== Task item ==
Lines that contain "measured" are to be copied from the material, every one of them.

== Stored data ==
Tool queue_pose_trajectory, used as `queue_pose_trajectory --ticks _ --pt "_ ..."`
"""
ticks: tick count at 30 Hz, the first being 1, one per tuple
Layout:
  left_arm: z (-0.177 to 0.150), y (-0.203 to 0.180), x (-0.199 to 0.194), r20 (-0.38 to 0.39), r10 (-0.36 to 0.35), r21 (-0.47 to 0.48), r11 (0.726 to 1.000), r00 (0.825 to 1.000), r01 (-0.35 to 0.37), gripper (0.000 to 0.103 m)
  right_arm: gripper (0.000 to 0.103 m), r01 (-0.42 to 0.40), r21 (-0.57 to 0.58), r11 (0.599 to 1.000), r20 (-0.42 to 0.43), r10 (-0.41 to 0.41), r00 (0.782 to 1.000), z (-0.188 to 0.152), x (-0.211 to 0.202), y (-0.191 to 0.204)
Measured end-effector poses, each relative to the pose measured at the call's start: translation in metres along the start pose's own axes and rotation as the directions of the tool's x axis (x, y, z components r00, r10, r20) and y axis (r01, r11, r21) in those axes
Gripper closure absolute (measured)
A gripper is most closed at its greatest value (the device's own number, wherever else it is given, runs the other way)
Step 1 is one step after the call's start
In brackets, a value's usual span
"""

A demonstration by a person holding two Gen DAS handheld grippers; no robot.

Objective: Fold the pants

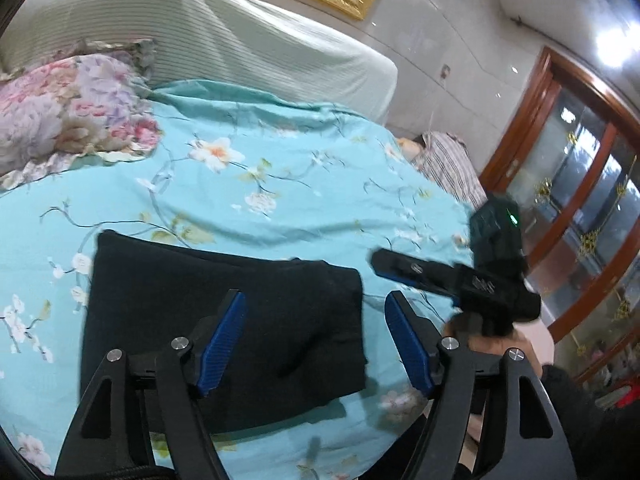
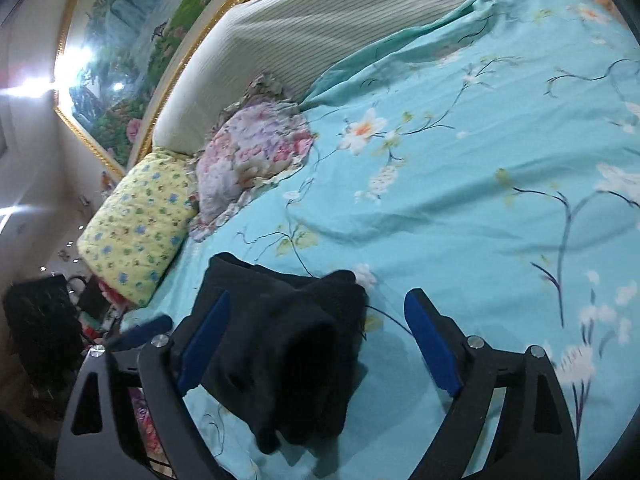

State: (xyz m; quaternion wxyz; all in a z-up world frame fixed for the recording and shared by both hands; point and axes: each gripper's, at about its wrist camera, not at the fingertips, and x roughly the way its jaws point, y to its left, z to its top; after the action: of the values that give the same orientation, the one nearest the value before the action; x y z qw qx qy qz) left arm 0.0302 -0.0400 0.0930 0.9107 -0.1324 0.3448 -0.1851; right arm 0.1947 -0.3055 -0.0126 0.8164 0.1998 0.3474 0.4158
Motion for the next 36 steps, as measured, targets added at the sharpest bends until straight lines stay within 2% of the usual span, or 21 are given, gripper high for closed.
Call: queue_pose_trajectory --ticks 6,17,29,36 --pt "0.001 0.035 -0.013 0.012 0.059 -0.076 0.995 0.998 -0.058 0.03 0.01 0.02 -0.009 1.0 0.034 -0.019 0.999 -0.012 -0.014 0.017" --pt "-0.004 0.074 -0.024 0.0 0.109 -0.132 0.985 0.994 -0.108 0.025 0.008 0.057 -0.045 0.997 -0.004 -0.058 0.998 -0.031 -0.012 0.039" --pt "-0.002 0.109 -0.012 -0.069 0.114 -0.175 0.977 0.991 -0.124 0.023 0.006 0.088 -0.056 0.995 -0.041 -0.09 0.995 -0.044 -0.003 0.046" --pt "-0.001 0.125 0.004 -0.127 0.081 -0.195 0.975 0.989 -0.105 0.023 0.006 0.101 -0.058 0.993 -0.057 -0.104 0.993 -0.047 0.003 0.047"
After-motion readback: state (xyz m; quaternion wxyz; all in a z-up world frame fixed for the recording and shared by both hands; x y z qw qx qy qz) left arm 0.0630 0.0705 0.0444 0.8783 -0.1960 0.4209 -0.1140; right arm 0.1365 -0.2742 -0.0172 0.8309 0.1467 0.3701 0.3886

== Result for this task ==
Measured end-effector poses, each relative to the pose measured at the call's start: translation in metres along the start pose's own axes and rotation as the directions of the tool's x axis (x, y, z components r00, r10, r20) and y axis (r01, r11, r21) in those axes
Gripper closure absolute (measured)
Motion for the next 36 steps, as measured, targets added at the sharpest bends until straight lines stay within 2% of the usual span, or 21 are given, gripper high for closed.

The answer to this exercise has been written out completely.